**DIRECTIONS**
Would you repeat the entries beneath, with nothing changed?

--- --- ---

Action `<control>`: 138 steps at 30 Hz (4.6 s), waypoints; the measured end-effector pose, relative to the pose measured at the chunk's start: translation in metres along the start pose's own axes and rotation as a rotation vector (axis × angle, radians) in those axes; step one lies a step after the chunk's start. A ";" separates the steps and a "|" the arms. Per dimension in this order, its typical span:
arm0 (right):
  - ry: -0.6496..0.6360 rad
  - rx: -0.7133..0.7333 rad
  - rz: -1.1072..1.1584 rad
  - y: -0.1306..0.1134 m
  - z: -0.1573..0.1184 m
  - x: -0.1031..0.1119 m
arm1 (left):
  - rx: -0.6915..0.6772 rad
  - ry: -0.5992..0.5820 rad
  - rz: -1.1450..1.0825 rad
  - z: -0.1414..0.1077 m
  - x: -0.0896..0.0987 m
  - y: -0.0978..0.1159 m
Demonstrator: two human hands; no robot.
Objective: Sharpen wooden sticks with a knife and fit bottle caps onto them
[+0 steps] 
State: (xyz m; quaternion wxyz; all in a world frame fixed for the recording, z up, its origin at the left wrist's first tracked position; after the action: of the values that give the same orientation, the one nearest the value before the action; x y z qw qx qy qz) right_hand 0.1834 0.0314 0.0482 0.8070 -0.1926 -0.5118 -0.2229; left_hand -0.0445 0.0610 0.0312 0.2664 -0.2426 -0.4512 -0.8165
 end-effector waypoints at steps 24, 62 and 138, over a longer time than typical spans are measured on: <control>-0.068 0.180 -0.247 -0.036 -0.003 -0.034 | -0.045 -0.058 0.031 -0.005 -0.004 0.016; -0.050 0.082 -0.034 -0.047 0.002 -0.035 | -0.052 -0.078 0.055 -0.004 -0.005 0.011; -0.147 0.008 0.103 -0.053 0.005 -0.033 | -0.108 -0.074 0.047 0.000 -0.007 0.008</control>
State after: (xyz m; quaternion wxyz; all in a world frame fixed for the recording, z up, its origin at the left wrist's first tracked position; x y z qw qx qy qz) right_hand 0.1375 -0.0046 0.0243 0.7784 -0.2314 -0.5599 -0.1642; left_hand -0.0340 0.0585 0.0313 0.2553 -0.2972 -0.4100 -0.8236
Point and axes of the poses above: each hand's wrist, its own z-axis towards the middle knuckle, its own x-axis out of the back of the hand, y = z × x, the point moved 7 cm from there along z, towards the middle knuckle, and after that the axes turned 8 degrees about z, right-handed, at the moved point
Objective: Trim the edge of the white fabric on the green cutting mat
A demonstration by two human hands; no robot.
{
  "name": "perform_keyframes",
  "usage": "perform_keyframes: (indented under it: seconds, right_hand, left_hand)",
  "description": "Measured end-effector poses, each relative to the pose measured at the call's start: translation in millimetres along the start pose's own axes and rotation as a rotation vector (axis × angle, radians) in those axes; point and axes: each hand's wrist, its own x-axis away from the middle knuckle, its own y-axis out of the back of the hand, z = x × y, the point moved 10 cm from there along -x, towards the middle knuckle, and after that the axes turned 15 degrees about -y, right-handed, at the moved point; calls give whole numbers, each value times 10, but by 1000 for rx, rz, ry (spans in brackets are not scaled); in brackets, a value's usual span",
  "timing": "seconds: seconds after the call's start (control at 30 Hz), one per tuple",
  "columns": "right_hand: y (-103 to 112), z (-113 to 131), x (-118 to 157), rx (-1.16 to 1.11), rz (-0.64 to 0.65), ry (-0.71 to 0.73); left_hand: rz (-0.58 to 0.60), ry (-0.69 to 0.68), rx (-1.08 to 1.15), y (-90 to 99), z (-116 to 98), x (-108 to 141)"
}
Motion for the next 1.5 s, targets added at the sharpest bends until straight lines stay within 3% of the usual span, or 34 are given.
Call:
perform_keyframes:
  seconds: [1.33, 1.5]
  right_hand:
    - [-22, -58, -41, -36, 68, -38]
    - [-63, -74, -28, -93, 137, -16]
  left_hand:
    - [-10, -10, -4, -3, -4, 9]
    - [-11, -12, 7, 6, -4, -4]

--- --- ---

**RESPONSE FOR THIS EXERCISE**
Action `<control>`: 138 steps at 30 Hz (4.6 s), waypoints; the measured end-effector pose, relative to the pose measured at the chunk's start: translation in metres along the start pose's own axes and rotation as a rotation vector (axis × angle, radians) in those axes; step one lies a step after the chunk's start. A ";" separates the steps and a "|" the arms. Per dimension in this order, its typical span:
arm0 (right):
  - ry: -0.6496..0.6360 rad
  - rx: -0.7133..0.7333 rad
  - rz: -1.1072..1.1584 rad
  - y: -0.1306..0.1134 m
  - z: -0.1573..0.1184 m
  - x: -0.1031..0.1119 m
arm1 (left):
  - rx: -0.6915..0.6772 rad
  - ry: -0.5992..0.5820 rad
  - rz: -1.1450..1.0825 rad
  - z: -0.1414..0.1077 m
  - x: -0.0896..0.0987 m
  - y: -0.0978..0.1159 m
Demonstrator: two human hands; no robot.
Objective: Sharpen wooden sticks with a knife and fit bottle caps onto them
[+0 steps] 
State: (xyz m; quaternion wxyz; all in a world frame fixed for the recording, z up, its origin at the left wrist's first tracked position; after the action: of the values that give the same orientation, the one nearest the value before the action; x y z qw qx qy qz) right_hand 0.1834 0.0314 0.0482 0.8070 -0.1926 -0.5118 -0.2229; left_hand -0.0445 0.0610 0.0312 0.2664 -0.2426 -0.4512 -0.8165
 end-effector waypoints at steps 24, 62 and 138, over a longer time than typical spans are measured on: <control>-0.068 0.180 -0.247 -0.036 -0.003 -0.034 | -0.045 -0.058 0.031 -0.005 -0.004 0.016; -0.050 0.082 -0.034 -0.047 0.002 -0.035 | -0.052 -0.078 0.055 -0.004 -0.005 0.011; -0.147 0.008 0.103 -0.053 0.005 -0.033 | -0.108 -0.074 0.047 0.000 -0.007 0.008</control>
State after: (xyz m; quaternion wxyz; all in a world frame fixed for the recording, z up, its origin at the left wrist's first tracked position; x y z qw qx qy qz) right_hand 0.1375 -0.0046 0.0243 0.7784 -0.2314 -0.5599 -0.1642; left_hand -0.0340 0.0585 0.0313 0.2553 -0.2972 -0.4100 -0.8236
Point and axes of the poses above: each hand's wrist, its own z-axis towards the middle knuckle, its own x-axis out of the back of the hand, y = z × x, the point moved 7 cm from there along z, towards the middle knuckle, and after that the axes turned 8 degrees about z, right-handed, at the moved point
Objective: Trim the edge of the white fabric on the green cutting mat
A demonstration by two human hands; no robot.
{
  "name": "perform_keyframes",
  "usage": "perform_keyframes: (indented under it: seconds, right_hand, left_hand)",
  "description": "Measured end-effector poses, each relative to the pose measured at the call's start: translation in millimetres along the start pose's own axes and rotation as a rotation vector (axis × angle, radians) in those axes; point and axes: each hand's wrist, its own x-axis away from the middle knuckle, its own y-axis out of the back of the hand, z = x × y, the point moved 10 cm from there along -x, towards the middle knuckle, and after that the axes turned 15 degrees about -y, right-handed, at the moved point; calls give whole numbers, each value times 10, but by 1000 for rx, rz, ry (spans in brackets are not scaled); in brackets, a value's usual span",
  "timing": "seconds: seconds after the call's start (control at 30 Hz), one per tuple",
  "columns": "right_hand: y (-103 to 112), z (-113 to 131), x (-118 to 157), rx (-1.16 to 1.11), rz (-0.64 to 0.65), ry (-0.71 to 0.73); left_hand: rz (-0.58 to 0.60), ry (-0.69 to 0.68), rx (-1.08 to 1.15), y (-90 to 99), z (-116 to 98), x (-108 to 141)"
}
Motion for the next 1.5 s, targets added at the sharpest bends until straight lines stay within 3% of the usual span, or 34 are given.
Call:
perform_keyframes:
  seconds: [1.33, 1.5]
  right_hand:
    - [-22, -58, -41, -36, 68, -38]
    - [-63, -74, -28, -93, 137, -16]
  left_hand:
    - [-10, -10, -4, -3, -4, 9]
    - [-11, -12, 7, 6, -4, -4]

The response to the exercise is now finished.